Sooner or later the United States must come to grips with the threat to national security posed by Bitcoin, or any other, privately created cryptocurrency. The crux of monetary policy is the ability of a nation-state to control its money supply to curb inflation and maintain price stability. If Bitcoin becomes a major, or possibly even the primary, medium for the purchase of goods and services, the U.S. dollar will be looking at an inflationary nightmare with the Federal Reserve struggling to maintain price and interest stability through control of the money supply. Today, the U.S. dollar is the world’s major reserve currency. Bitcoin and other private cryptocurrencies could change that. With soaring U.S. deficits and multi-trillion spending programs, investors could gradually come to prefer storing value in Bitcoin over U.S. dollars. Compared to the dollar, or the Euro, or the Chinese Yuan/RMB, Bitcoin could grow into a favored global reserve currency, unfettered by concerns over national debt burdens, fiscal/monetary policies, or authoritarian controls. Iran, North Korea and other rogue states are already using Bitcoin to avoid sanctions.

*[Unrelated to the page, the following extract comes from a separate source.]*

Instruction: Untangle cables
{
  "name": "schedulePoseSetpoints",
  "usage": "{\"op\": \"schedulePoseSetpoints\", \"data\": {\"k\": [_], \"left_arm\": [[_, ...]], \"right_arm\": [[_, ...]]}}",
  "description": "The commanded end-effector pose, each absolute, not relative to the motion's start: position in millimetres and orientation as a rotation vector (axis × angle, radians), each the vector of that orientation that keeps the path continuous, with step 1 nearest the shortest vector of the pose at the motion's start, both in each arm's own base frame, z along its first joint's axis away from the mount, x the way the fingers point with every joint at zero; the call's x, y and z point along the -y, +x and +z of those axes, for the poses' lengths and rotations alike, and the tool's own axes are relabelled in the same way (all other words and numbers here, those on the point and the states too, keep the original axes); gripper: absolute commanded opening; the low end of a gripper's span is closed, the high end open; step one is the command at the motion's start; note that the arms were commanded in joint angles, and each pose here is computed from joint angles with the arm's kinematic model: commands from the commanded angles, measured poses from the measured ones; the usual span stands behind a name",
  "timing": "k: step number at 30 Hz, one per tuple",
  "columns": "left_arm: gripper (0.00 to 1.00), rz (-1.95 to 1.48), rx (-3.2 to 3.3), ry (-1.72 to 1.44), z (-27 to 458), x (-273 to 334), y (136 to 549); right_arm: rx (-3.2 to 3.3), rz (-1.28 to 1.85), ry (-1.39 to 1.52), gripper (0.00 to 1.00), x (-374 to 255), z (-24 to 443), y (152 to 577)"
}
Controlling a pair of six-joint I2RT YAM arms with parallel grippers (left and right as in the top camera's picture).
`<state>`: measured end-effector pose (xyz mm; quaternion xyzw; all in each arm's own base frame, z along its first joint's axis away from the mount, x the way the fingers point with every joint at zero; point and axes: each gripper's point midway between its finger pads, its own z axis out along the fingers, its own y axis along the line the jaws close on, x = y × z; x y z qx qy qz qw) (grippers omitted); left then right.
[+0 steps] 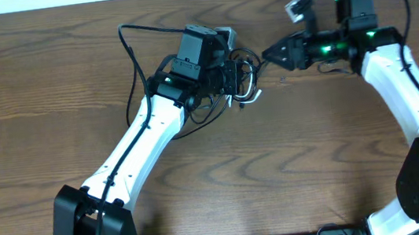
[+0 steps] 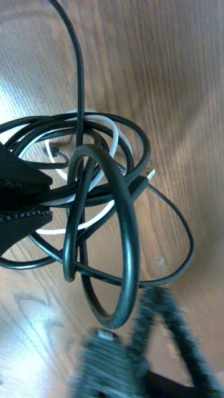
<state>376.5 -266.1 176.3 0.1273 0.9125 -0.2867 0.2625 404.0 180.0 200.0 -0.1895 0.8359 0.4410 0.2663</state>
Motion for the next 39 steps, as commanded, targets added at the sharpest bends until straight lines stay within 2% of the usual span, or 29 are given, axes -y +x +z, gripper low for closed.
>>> {"op": "schedulePoseSetpoints", "data": {"k": [1, 5, 8, 15, 22, 27, 29, 30, 33, 39], "left_arm": [[0.08, -0.720, -2.475, 0.196, 180.5, 254.9, 387.0], [0.07, -0.607, -2.487, -0.048, 175.2, 233.9, 399.1], [0.07, -0.598, -2.480, -0.124, 175.6, 230.1, 402.4], [0.08, -0.607, -2.474, -0.135, 176.7, 230.8, 403.3], [0.08, -0.635, -2.476, -0.214, 177.0, 230.9, 403.6], [0.08, -0.654, -2.478, -0.234, 177.5, 232.5, 403.1], [0.07, -0.665, -2.481, -0.234, 177.5, 233.7, 402.3], [0.08, -0.676, -2.484, -0.229, 177.8, 235.2, 401.5], [0.08, -0.724, -2.489, -0.213, 179.8, 241.3, 399.1], [0.08, -0.846, -2.433, -0.184, 206.8, 244.2, 398.7]], "right_arm": [[-2.337, 1.133, -0.487, 0.45, -192.2, 187.4, 401.7], [-2.507, 1.056, -0.263, 0.46, -194.2, 168.8, 399.6], [-2.529, 1.046, -0.240, 0.46, -201.2, 166.5, 397.1], [-2.564, 0.971, -0.191, 0.49, -214.7, 159.6, 396.7], [-2.637, 0.915, -0.097, 0.46, -223.4, 134.2, 399.2], [-2.613, 0.932, -0.155, 0.43, -237.0, 121.9, 407.1], [-2.578, 0.931, -0.175, 0.39, -239.7, 124.0, 413.5], [-2.564, 0.925, -0.176, 0.33, -239.7, 125.4, 416.5], [-2.558, 0.848, -0.139, 0.03, -232.1, 122.8, 424.5], [-2.678, 0.577, 0.072, 0.01, -191.4, 92.9, 423.9]]}}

The threat to U.S. national security interests posed by Bitcoin becomes even more acute when China is taken into account. Today, over 65 percent of Bitcoin global market supply originates in China. This situation leaves the Chinese Communist Party in the cat bird’s seat. It can covertly influence matters to suit its own purposes, potentially manipulating Bitcoin supply to corrode, attack and disrupt confidence in the dollar. Toppling the dollar as the world’s reserve country could pose as grave a threat to the United States as the Islamic State, the Taliban, or China’s efforts to control affairs in the China Seas.
The potential good news is that a slew of new rules might not be needed to address the risks of Bitcoin. Existing Federal law, including the Constitution, might be an adequate starting point to protect the dollar. The Constitution’s Article I, Section 8, Clause 5 confers on Congress, not private persons, the sole power to create and regulate money. Bitcoin is effectively what Dmitry Shkipin has called a “pirate currency” that threatens the dollar’s position as the sole unit of money authorized in this country. Under federal law, it should be arguably illegal for Bitcoin to be used as a private currency in competition with the dollar. The Coinage Act of 1792 originally delegated the monopoly power to regulate and produce coinage to the Department of the Treasury. The Coinage Act of 1857 took the further step of making use of any foreign coins illegal, because the U.S. Mint had gradually become able to produce an adequate supply of coins to meet domestic demand, making further use of foreign coinage unnecessary. Today the Treasury’s Bureau of Engraving and Printing and the U.S. Mint are respectively responsible for the production of paper currency and coins.
The time has come to stop the use of Bitcoin as a pirate currency before it spreads further into not only the U.S. economy but into the entire global financial system. China likely understands only too well the potential for Bitcoin and other privately created currencies to knock the United States off its financial and economic leadership pedestal. Steps must be taken now before the United States ends up another potential Weimar Republic disaster.